Is Ebenezer Scrooge really a meanie or is he a victim of cultural profiling?
The character Ebenezer Scrooge is found in a novel by Charles Dickens called ‘A Christmas Carol’. He is thought to be miserly, grumpy, and lacking in empathy. He is originally from Scotland, a land in turmoil and disruption in 1843.
The tradition of Christmas in England in 1843 was different than it is today. Families went to church and there was feasting and merriment. There wasn’t much thinking about those who had less, or in helping those in need.
Scotland at this time was undergoing the Highland Clearances by the English. This was a forced displacement of highlanders (people from the mountains, usually sheep farmers) and their traditional clan system of land ownership was outlawed. It was at this time that many fled to Canada to be free of this oppression.

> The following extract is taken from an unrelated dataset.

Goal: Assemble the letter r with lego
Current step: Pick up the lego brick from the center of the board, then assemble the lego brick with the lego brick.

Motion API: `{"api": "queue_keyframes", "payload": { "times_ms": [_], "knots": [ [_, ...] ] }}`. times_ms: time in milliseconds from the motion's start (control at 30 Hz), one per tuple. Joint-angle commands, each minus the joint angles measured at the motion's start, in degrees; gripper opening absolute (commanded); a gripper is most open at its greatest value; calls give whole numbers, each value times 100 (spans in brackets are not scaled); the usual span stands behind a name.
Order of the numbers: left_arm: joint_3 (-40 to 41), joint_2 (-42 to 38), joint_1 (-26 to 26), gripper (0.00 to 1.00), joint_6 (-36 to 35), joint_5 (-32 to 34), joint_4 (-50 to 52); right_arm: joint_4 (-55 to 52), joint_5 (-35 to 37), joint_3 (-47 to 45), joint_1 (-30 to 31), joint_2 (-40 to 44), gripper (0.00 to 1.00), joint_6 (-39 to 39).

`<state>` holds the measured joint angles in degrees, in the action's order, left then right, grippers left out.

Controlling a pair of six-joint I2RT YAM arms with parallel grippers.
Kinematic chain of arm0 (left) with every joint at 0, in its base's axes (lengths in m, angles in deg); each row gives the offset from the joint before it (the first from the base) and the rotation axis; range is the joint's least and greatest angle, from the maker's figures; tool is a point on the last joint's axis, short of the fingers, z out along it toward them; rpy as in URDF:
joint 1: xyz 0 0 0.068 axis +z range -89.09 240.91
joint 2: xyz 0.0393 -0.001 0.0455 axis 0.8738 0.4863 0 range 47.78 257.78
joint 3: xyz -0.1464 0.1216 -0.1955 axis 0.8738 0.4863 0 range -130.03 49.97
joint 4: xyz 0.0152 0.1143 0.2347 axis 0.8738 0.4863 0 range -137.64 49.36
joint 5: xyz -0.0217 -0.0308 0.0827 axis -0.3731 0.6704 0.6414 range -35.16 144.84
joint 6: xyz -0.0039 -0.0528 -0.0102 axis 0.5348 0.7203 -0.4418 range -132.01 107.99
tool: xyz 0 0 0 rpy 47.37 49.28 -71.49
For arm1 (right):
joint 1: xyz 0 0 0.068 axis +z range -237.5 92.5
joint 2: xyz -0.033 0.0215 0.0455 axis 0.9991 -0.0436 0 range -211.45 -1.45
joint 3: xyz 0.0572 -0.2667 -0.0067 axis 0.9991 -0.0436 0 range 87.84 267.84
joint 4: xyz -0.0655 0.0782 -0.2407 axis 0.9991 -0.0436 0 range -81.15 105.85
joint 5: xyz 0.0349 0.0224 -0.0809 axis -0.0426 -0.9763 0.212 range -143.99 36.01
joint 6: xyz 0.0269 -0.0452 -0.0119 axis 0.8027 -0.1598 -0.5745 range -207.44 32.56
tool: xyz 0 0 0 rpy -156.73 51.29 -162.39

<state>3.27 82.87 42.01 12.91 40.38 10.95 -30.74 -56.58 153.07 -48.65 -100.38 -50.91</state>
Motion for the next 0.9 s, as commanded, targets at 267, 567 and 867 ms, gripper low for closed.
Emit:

At the same time, there was something called the Disruption. This involved the splitting within the Church of Scotland. One facet wanted to keep the law that the state appointed the church hierarchy and one facet wanted it to be separate from the state.
Scrooge had seen this disruption of his culture and the resulting poverty, and perhaps this is one reason he concentrated on the one aspect of his life he felt he could control.
Scrooge also had a sister who died young. The grieving process was not very well understood at this time and could also have contributed to his grumpyness.
In Scotland there is less emphasis on Christmas as there is on the celebration of the new year. This celebration is called Hogmanay. It is probably of Norse or Gaelic origin.
There is a part of France that is very close geographically to Scotland — the province of Brittany. The language spoken there is related to the Gaelic of Scotland. The word Hogmanay could be from that French dialect and could mean either au gui l’an neuf (at the mistletoe the new year) or l’homme est ne (a man is born).
Back to Ebenezer Scrooge. He comes from a culture where New Year’s is celebrated more than Christmas, he lives in a place that took away the traditional way of land ownership, he has not been able to grieve the loss of a family member, he is a single person and children tease him, the barriers he has put up do not allow for friendship, and he is a boss.
Charles Dickens used Ebenezer Scrooge to enlighten the English population about looking past the outer person. To see the Scrooges and the Cratchits as multi dimensional characters, not just a meanie and a needy. Dickens wrote the character of Scrooge in the same year of incredible clerical and economic upheaval in Scotland.
We like to believe we are different from these characters but we succumb to commercialism, eat too much, and at times pay minimal attention to helping those in need, instead of renewing the spirit of the essence of community and looking for the back story we all have.
All Scrooge needed was one person, one child who was not yet socialized to judge, to open up his generous spirit. Tiny Tim, more than the fear of the ghostly tales, made the difference.
One of the great things about being a grandparent is having that sliver of wisdom that allows us to listen and learn from children.